* SUPPLIED INFORMATION *
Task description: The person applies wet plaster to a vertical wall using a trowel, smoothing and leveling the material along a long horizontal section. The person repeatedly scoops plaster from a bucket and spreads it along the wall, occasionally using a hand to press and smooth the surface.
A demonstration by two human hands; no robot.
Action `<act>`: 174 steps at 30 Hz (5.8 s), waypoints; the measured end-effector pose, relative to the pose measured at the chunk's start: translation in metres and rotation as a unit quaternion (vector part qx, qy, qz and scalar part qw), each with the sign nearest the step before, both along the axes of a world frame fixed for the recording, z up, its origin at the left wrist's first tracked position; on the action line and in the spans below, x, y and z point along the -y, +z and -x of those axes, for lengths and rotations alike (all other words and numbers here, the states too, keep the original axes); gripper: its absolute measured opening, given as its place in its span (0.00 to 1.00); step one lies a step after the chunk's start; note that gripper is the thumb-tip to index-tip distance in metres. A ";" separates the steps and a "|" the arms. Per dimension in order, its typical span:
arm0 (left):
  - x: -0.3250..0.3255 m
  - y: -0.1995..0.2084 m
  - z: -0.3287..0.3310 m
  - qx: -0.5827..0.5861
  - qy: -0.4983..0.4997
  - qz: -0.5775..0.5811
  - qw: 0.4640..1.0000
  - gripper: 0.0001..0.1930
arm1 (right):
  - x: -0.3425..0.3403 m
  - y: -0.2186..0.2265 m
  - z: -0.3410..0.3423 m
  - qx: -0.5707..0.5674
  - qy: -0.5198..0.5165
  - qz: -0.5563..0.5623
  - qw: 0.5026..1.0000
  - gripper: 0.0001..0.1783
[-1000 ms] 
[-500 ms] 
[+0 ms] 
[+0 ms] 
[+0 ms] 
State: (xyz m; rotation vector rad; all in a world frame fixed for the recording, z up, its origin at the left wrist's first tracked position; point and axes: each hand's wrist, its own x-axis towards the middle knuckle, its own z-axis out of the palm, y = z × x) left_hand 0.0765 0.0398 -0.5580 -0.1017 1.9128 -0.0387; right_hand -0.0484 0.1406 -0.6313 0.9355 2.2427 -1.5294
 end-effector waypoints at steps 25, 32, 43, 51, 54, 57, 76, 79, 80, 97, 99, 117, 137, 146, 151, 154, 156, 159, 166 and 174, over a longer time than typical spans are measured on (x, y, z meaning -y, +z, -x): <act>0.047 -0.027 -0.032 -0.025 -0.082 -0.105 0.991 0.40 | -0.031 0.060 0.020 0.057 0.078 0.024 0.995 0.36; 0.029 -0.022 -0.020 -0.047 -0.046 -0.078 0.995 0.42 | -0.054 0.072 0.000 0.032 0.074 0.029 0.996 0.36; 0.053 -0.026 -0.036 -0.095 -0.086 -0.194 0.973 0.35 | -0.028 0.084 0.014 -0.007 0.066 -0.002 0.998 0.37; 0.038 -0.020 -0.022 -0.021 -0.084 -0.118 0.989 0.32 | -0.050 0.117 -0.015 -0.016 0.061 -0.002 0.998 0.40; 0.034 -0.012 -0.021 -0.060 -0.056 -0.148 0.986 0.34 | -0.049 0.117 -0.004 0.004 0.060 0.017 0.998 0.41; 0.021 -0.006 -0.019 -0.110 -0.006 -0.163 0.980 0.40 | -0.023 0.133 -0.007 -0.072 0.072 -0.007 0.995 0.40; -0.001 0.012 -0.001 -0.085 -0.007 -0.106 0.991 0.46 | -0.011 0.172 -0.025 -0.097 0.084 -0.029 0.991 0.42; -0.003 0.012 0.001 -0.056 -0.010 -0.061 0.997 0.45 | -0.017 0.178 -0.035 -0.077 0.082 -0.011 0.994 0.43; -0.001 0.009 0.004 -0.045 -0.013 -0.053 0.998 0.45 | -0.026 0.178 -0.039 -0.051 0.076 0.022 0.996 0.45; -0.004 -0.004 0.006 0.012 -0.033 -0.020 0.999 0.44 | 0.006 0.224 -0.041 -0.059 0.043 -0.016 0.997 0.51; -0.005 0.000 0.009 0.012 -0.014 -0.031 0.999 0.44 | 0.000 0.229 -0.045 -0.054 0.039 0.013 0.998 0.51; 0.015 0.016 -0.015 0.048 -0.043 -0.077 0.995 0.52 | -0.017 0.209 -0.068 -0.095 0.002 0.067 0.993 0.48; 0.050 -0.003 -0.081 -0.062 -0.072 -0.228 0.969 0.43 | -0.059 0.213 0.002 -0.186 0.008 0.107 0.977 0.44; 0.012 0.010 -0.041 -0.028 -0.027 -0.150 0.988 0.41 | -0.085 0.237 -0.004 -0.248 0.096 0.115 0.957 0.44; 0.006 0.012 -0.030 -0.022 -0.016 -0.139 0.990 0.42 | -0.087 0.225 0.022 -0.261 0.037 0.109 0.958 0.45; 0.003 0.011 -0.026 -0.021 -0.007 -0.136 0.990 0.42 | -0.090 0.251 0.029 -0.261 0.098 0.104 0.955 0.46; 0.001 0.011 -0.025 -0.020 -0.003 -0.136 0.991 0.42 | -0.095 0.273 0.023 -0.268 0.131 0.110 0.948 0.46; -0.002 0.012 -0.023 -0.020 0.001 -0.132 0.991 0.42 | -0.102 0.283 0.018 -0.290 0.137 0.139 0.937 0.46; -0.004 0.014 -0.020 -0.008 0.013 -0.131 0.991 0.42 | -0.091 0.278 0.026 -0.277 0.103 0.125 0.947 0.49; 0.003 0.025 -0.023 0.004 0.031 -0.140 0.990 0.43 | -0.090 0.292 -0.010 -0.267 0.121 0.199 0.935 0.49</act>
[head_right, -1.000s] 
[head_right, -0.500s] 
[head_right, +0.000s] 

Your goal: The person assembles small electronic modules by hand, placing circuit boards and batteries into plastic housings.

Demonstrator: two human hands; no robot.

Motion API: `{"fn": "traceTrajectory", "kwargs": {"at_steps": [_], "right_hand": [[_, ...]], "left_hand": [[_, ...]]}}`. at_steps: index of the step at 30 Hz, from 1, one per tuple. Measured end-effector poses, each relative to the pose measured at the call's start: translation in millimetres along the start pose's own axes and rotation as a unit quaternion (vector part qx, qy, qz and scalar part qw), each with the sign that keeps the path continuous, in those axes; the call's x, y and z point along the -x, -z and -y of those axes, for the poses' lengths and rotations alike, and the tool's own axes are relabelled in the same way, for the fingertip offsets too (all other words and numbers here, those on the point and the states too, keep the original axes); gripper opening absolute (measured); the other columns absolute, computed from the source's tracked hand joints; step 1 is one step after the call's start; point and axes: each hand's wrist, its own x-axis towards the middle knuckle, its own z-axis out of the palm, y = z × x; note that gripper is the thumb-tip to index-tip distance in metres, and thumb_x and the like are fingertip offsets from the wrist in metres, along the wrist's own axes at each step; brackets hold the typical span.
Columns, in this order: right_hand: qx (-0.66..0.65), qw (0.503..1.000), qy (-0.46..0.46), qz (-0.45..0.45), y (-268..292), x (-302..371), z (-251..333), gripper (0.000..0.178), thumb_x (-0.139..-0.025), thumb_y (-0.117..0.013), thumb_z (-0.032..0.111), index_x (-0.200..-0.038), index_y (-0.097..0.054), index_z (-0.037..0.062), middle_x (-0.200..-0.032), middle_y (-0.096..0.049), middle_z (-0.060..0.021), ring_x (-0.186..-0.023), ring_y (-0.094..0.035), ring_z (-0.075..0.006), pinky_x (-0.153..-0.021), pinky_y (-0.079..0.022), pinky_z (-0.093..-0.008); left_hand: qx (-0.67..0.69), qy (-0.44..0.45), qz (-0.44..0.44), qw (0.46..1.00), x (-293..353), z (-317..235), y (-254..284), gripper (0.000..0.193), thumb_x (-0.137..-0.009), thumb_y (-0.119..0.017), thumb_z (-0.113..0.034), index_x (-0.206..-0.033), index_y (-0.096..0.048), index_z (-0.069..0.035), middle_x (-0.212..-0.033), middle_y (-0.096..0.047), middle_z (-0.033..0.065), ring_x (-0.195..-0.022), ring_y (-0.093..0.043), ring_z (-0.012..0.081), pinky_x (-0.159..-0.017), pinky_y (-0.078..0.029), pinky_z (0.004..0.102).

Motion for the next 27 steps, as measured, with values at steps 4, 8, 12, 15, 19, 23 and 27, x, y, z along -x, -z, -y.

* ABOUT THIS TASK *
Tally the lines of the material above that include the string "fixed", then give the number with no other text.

* WRITTEN ANSWER *
2